Sweet Water and Root-Pike WIN will also be hosting 15 community events throughout southeastern Wisconsin to educate residents one-on-one. During those events, the groups will distribute 18,000 pet waste bags, provide native plants for rain gardens and give away rain barrels and Milorganite.

The groups are also encouraging residents to:

  • Plant rain gardens and trees.
  • Direct downspouts into rain barrels, the yard or garden instead of the sewer or driveway. 
  • Use a carwash or wash cars on the lawn.

For more information, visit www.respectourwaters.com, www.swwtwater.org or www.rootpikewin.org.

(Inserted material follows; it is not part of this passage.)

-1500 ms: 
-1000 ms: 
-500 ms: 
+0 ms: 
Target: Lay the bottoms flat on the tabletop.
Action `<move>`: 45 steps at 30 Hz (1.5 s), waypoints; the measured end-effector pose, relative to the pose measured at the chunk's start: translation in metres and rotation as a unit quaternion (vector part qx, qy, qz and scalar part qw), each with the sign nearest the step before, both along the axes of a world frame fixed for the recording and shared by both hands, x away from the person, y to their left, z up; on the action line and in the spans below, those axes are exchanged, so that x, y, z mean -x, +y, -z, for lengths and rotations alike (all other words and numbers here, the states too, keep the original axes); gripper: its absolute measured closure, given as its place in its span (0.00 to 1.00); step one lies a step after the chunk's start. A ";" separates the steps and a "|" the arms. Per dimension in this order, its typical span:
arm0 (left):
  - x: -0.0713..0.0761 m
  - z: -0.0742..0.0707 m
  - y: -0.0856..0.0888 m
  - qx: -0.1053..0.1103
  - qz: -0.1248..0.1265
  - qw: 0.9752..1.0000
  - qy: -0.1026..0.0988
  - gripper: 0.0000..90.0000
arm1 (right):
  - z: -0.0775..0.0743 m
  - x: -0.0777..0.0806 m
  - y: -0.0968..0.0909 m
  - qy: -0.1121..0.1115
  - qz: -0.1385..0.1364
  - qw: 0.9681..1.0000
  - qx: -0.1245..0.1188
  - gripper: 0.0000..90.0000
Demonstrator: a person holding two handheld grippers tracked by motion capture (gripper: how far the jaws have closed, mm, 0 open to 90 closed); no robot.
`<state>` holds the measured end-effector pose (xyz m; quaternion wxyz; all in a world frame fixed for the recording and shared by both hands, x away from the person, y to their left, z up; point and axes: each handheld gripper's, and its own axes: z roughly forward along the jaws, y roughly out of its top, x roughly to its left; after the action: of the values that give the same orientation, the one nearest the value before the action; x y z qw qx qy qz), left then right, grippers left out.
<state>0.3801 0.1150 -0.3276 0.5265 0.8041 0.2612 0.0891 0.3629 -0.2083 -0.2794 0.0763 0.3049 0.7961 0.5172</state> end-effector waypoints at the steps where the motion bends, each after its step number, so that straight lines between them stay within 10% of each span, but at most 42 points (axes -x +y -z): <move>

Peter Maier July 06, 2012 at 03:42 AM
What many do not know, is that when EPA implemented the Clean Water Act and set sewage treatment requirements, it used an essential water pollution test incorrect and ignored 60% of the pollution in sewage Congress intended to treat under the Act. Among the waste ignored was and still is all the nitrogenous waste (urine and protein) while this waste besides exerting an oxygen demand (like fecal waste) also is a fertilizer for algae, thus contributes to dead zones, EPA now mostly blames on the runoff from cities and farms. You can click on http://www.change.org/petitions/members-of-congress-demand-epa-correct-a-test-that-caused-the-failure-of-the-clean-water-act and EPA hopefully will implement the CWA as intended and promised.
jbw July 07, 2012 at 06:18 AM
Interesting, but how does money come into play on this? I mean someone must gain financially from the way it is interpreted now, or it would have been changed long ago, no?
James R Hoffa July 07, 2012 at 06:31 AM
@Peter - Most of the pollution you're referring to is currently coming from county drainage districts and municipal run systems. Estimated compliance with the kind of regulation / standards you're advocating would increase public utility expenses by more than 1,200%. In other words, it could effectively price many people out of being able to afford required water and sewage services offered by municipal systems. This could cause an exodus out of cities so that individuals could run their own wells and septics for a significantly lower cost. But as most people would still work in metropolitan areas, you'd realize an inevitable increase in carbon emissions from all the extra traveling that people would have to do to get back and forth to/from work. The system isn't perfect and the fleas come with the dog. But to suggest that we impose these kind of increases in costs when many people are just barely hanging on as it is would create a potential economic suicide for many municipal governments. Think about it.
Peter Maier July 07, 2012 at 03:29 PM
Of course there is this type of pollution coming from other sources, as we are dealing with element cycles. BUT that is not the issue. The issue is that Congress passed the Clean water Act with the goal to eliminate all water pollution by 1985 and that did not happen because, when EPA set sewage treatment requirements it used an essential test incorrect and ignored all the pollution caused by nitrogenous (urine and protein) waste. Already in 1983, EPA acknowledged the problems, but never corrected the test and as one of its many negative consequences we still do not know how sewage is treated and what the effluent waste load is on receiving water bodies. AND all this while EPA already in 1978 officially (one of its reports) acknowledged that not only much better sewage treatment was available (including nitrogenous waste), but actually could be built and operate at much lower cost. This and the embarrassment of having made such a basic mistake, may very well be the reason that everybody now (directly or indirectly) involved, preferred to stick their heads in the sand.